Nickie's new husband Ralph Jurgen informs Robert that Greg is alive, that Greg and Nickie have staged Greg's disappearance in order to frame Robert. Greg then begins stalking Robert at his home and taking shots at him. One of the bullets eventually hits Robert; the police do not seem to believe that Greg is alive and Robert's neighbors condemn him for 'leading a young girl astray' and 'leading her to her death'. The doctor who tends to him invites him to stay at his home to recover. There, Greg fires a shot which wounds the doctor, eventually resulting in the man's death.

The police finally see the truth and arrest Greg, but release him on bail. He goes to see Nickie and together they go to Robert's home, which he is about to leave for good, and a final confrontation occurs. Greg tries to knife Robert but instead kills Nickie.
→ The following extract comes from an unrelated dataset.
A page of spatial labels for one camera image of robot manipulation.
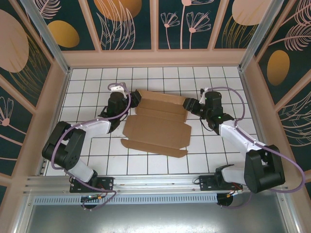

Robert will again be front and center in a death investigation.

==Reception==
In the New York Times, Thomas Lask wrote that "Miss Highsmith starts in low gear and the first fourth of the book marks time as she goes through some preliminary passes. Her characters are only puppets. But once it starts rolling the tale accelerates rapidly, dangers and suspense pile up and the reader goes along very willingly to the conclusion. And a gory one it is, too."

In 1967, British writer and critic Brigid Brophy stated that, of the novels written in the last twenty years, five or six stood out, including Highsmith's The Cry of the Owl and Vladimir Nabokov's Lolita.

== Film, TV or theatrical adaptations ==
Highsmith's novel was the premise for the French film Le Cri du hibou (1987) directed by Claude Chabrol and starring Mathilda May.

Also in 1987, German writer-director Tom Toelle directed an adaption for West German television titled Der Schrei der Eule.

A third film adaptation written and directed by Jamie Thraves and starring Julia Stiles and Paddy Considine was released in 2009.

German director Wim Wenders sought to buy the rights for a screen adaption in the 1970s, but finding the rights unavailable chose to make Highsmith's Ripley's Game into the film Der Amerikanische Freund.

A 4-part radio dramatisation was broadcast on BBC Radio 4 in 2002. Adapted by Shaun McKenna it starred Joanne McQinn, John Sharian and Adrian Lester.